No longer a Turkish bluff

Turkish Prime Minister Recep Tayyip Erdogan is not bluffing when he says his government has authorised the military to take whatever measures as it deems fit, including a military incursion in northern Iraq , as part of stepped up measures against Kurdish rebel bases in the region.
The move came after the Erdogan government came under renewed pressure from the public following the killing of 15 Turkish soldiers by the outlawed Kurdistan Workers' Party (PKK), whose fighters are waging an cross-border insurgency from their bases located in northern Iraq.
The problem has been brewing for some time now, with Turkey issuing repeated warnings that it would not hesitate to stage military operations across the border in order to eliminate the PKK threat.
Iraqi Kurds, who have close relations with the US, have warned Turkey against any such incursion, but they are not seen to be effecively moving against the PKK in order to address the Turkish concerns.
The Washington response to the latest Turkish declaration was a reaffirmation that the US is committed to working with Turkey and Iraq to combat the PKK. But the US admnistration would not comment specifically on whether it would support Turkey authorising a possible incursion into northern Iraq.
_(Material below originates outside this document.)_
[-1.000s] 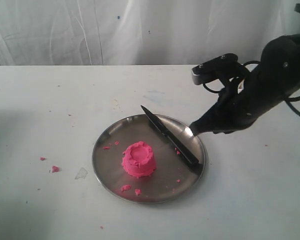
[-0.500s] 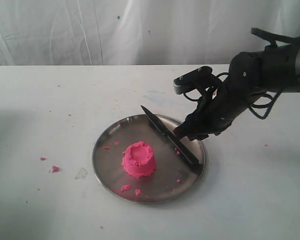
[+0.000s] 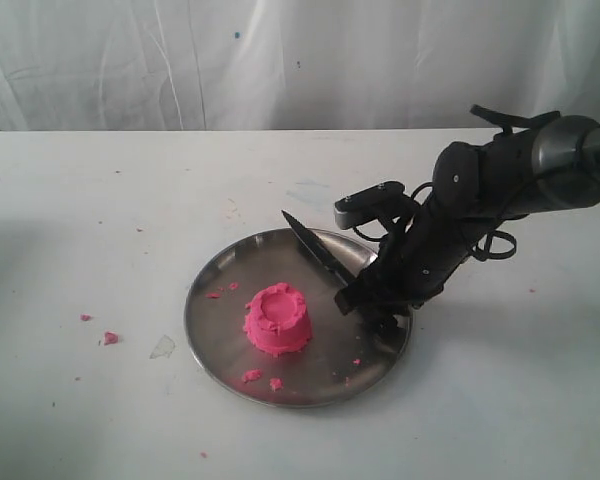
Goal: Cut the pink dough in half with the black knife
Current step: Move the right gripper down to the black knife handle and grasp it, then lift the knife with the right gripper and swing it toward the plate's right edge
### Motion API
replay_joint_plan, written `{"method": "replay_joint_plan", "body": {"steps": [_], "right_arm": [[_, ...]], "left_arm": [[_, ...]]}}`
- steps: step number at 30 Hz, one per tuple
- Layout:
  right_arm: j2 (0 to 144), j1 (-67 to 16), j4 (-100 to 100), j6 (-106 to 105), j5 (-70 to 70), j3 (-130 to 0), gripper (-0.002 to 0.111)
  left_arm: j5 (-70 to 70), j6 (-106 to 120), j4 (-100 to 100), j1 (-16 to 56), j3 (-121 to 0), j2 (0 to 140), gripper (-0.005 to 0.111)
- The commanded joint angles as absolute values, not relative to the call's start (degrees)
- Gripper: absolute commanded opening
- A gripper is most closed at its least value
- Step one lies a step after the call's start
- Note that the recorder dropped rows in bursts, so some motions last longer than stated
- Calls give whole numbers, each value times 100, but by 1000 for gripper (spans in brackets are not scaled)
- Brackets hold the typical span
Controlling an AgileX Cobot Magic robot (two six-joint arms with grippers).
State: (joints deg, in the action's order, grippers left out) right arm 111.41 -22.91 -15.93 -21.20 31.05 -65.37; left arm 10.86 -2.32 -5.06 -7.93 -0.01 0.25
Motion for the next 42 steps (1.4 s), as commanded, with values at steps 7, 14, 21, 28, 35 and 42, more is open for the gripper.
{"method": "replay_joint_plan", "body": {"steps": [7, 14, 21, 28, 35, 42], "right_arm": [[11151, -2293, -1594, -2286, 3114, -6552, 21], [11151, -2293, -1594, -2286, 3020, -6552, 3], [11111, -2293, -1584, -2286, 3000, -6562, 0], [10788, -2293, -1584, -2274, 3101, -6562, 0], [10658, -2293, -1584, -2231, 3594, -6550, 0], [10658, -2293, -1572, -2058, 4107, -6446, 0]], "left_arm": [[1074, -263, -544, -787, 0, 0, 0], [1074, -263, -544, -787, 0, 0, 0], [1074, -263, -544, -787, 0, 0, 0], [1074, -263, -544, -787, 0, 0, 0], [1074, -263, -544, -787, 0, 0, 0], [1074, -263, -544, -787, 0, 0, 0]]}}
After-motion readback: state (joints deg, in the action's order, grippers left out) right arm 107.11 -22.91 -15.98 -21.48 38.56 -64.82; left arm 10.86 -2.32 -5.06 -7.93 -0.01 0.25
Washington has its own considerations in northern Iraq, where it has indirect links with Iranian Kurdish dissidents in the mountainous Iraq-Iran border area through the PKK. It would like to use the Iranian Kurds against the Tehran regime at the right time, and a Turkish operation in northern Iraq would seriously dent the alliance.
Indeed, the US is caught in a bind. It cannot afford to have any destabilisation of the northern Kurdish regions of Iraq, but that is precisely what would happen if Turkish soldiers were to cross the border. It is highly unlikely that Turkey would limit its operations to the PKK if it orders it military across the border. Ankara would definitely like to cut down to size the Iraqi Kurds — who run their autonomous region without any interference from Baghdad while pursuing their ambitions of independent statehood in Kurdistan.
Kurdish independence is anathema to Turkey in view of its own Kurdish insurgency and separatist ambitions.
Indeed, the confrontation between Iraqi Kurds and Turkey is coming to a head-on clash by the end of the year when a referendum will decide the status of the oil-rich Kirkuk area. Ankara, which says it is determined to protect the interests of the nearly two million Turkomen population in the area, has cautioned against conducting the referendum and charged that the Kurds have changed the demography in order to secure the out of the plebscite in their favour.
No matter how we look at it, any Turkish incursion into northern Iraq would have serious destabilisation effects in the already volatile area. We would only hope that cool heads and moderation would prevail on all sides since the end losers would be the ordinary people living in the border region.